Estudos
Camilo Castelo Branco. Vida
e Carácter
«(…) Além das intrigas e aventuras de redacção jornalística, de camarim
de ópera, de sociabilidade literária, continuam os enredos amorosos; os outeiros
poéticos dão-lhe acesso à intimidade de uma freira; vive algum tempo com uma
costureira dos arrabaldes; bate-se em duelo com um dos filhos de Maria
Felicidade Brown, que dele se enamorara; finalmente, apaixona-se por Ana
Augusta Plácido, que vem a casar-se com o brasileiro Pinheiro Alves, desencadeando-se-lhe uma crise
religiosa que o leva a matricular-se no Seminário do Porto (1850-52),
para, como vários dos seus heróis, buscar na ordenação sacerdotal o bálsamo do
inferno na alma. Em 1852-53 colabora
em órgãos da imprensa absolutista e clerical, com os quais logo rompe. Em 1859, finalmente, estando já bem
lançado na carreira de novelista, com bastantes volumes publicados, a sanção dos
críticos literários mais autorizados, e acompanhando a evolução geral no
sentido da actualidade e do realismo, dão-se os acontecimentos que mais o
celebrizam: Ana Plácido abandona o marido, vai viver com Camilo para Lisboa; o
escândalo, as dificuldades monetárias, e, depois, a perseguição judiciária
forçam os dois apaixonados a fugir de terra em terra, a tomar as mais
desencontradas decisões, até que, primeiro ela, e depois ele, dão entrada na
cadeia da Relação do Porto. A prisão e o julgamento, de que resulta uma
memorável absolvição (1861), encerram a fase de
amadurecimento pessoal e literário, e a publicação de O Amor de Perdição em 62,
como fruto principal da sua última aventura, transportada para a biografia de
um seu parente, assinala o apogeu da sua popularidade de novelista.

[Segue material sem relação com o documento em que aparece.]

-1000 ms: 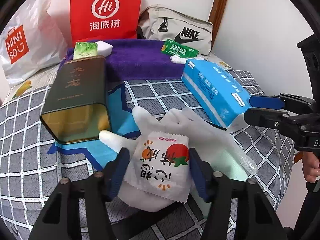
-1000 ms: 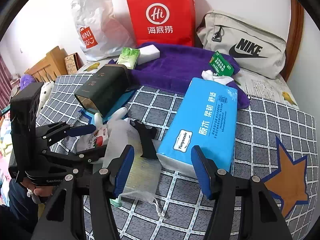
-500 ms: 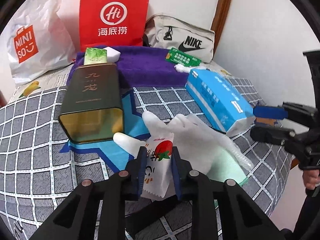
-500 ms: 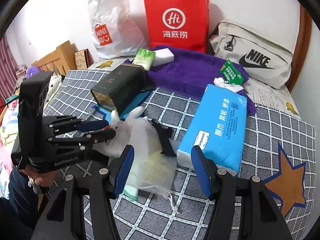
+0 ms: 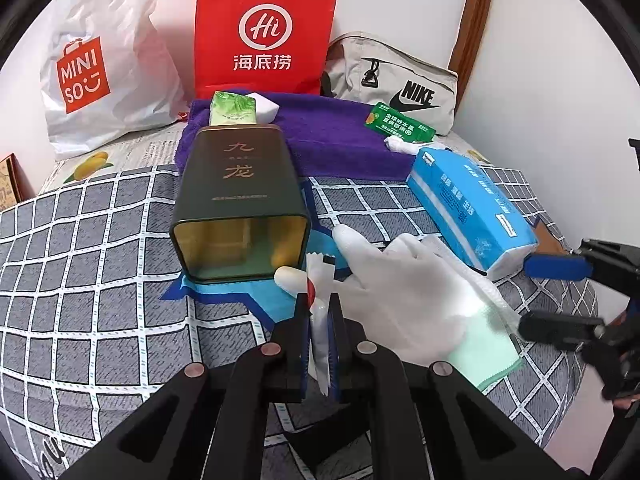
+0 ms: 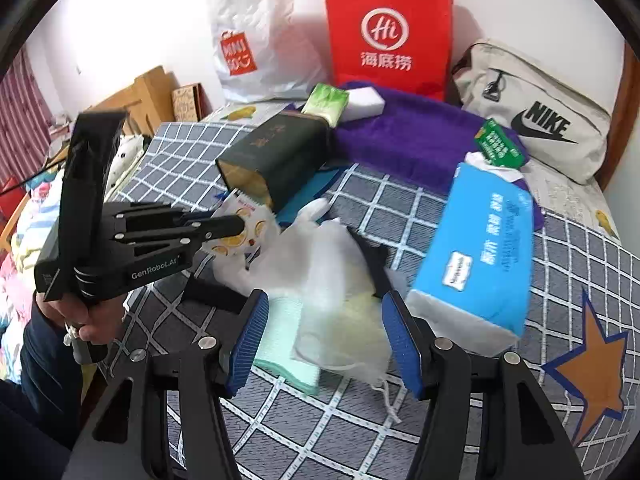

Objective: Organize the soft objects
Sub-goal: 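Grip the printed sachet with the left tool while the right grips the plastic bag, then carry the sachet to the towel with the left tool while the right carries the bag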

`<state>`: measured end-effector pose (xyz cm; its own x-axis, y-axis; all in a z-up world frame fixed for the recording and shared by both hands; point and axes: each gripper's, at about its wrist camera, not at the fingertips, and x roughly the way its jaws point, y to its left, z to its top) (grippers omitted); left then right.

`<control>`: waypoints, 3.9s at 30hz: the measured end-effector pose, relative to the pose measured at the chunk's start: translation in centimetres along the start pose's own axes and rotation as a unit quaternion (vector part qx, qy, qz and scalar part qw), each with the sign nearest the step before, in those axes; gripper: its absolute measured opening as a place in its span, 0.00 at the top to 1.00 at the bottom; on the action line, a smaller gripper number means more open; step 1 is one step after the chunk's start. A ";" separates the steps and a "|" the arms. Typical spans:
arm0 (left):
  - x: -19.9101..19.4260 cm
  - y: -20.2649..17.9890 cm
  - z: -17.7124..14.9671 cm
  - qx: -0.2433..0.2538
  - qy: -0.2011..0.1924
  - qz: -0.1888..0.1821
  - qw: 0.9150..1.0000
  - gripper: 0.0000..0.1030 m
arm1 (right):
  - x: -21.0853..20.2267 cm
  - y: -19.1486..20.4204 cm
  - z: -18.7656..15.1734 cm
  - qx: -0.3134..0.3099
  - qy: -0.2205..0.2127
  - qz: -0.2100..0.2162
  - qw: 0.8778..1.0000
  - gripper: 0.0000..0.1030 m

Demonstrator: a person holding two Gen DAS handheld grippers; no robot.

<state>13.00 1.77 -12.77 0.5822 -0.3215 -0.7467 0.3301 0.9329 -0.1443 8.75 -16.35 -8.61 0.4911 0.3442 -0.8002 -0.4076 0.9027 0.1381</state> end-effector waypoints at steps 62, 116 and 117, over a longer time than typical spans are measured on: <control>-6.6 0.8 9.3 -0.033 -0.047 -0.002 0.998 0.93 | -6.0 -6.3 7.9 0.046 -0.095 -0.005 0.994 0.98; 9.4 3.9 22.8 -0.050 0.028 -0.012 0.998 0.93 | 7.9 -19.8 19.9 0.093 -0.056 -0.069 0.992 0.98; 9.8 4.0 22.9 -0.053 0.030 -0.013 0.998 0.93 | 8.6 -20.0 20.0 0.093 -0.049 -0.068 0.992 0.98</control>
<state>37.01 -1.36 -5.77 0.5272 -0.3382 -0.7795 0.2626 0.9373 -0.2291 36.51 -26.28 -6.61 0.6081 0.2314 -0.7594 -0.1880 0.9713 0.1455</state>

A partir de 1864, com várias
intermitências, a sua vida decorre na casa de S. Miguel de Ceide, que o filho
de D. Ana Plácido do seu primeiro marido recebeu em herança. Obrigado a viver
do que escreve, Camilo passa a última fase da sua vida num crescendo de tragédias;
afligem-no as dificuldades de dinheiro (em 83
a sua biblioteca é leiloada) e o avanço implacável da cegueira; dos dois filhos
que tem de Ana Plácido, o mais velho, Jorge, é louco, e o segundo um inútil
cuja solução de vida consistiu em casar rico, mediante um namoro epistolar e um
rapto que o próprio Camilo agenciou. Alguns dos seus amigos mais íntimos, como
Vieira Castro, findam tragicamente. O escritor está na acmê, na plenitude dos
seus recursos literários: as suas novelas, embora cheias de improvisos, colhem
com flagrante realismo tipos populares, burgueses, restos da desagregação dos morgadios
de Entre Douro e Minho, num estilo vivo que incorpora a linguagem oral minhota
e processos da nova técnica realista, mas ele sente-se por vezes ultrapassado
como romancista de pleno sentido, quando surgem, primeiro Júlio Dinis, depois
Eça de Queirós. Dependendo quase exclusivamente do seu trabalho literário, não
pôde nunca dar-se ao gosto de construir um romance de fôlego, fervente de
caracteres e ambientes, que eliminasse os atractivos folhetinescos e a retórica
sentimental. Teófilo Braga revela até que ponto chegava a proletarização literária
do génio de Camilo, quando nos indica as exigências de vários editores que
teve: um deles encomendava-lhe livros de moralismo convencionalmente religioso;
outro queria enredos históricos; outro só aceitava obras de escândalo, quer pela
polémica, quer pelo conteúdo apimentado.
É certo que não lhe faltaram homenagens honrosas: o rei Pedro visitara-o na
prisão; Castilho e outros ergueram-no às nuvens; foi feito visconde, como
Garrett e Castilho. Em 88
legitima-se a sua ligação com Ana Plácido. Mas os sofrimentos
físicos, morais, pecuniários, o tédio de todas as aventuras, sobretudo da última,
prepararam nele mais uma vítima da psicose romântica do suicídio, acabando por se
matar com um tiro de pistola, em 1890, depois de ter perdido a esperança de recuperar
a vista». In Óscar Lopes, Ensaios Camilianos, Fundação António de Almeida, Greca
Artes Gráficas, Porto, 2007, ISBN 978-972-8386-69-6.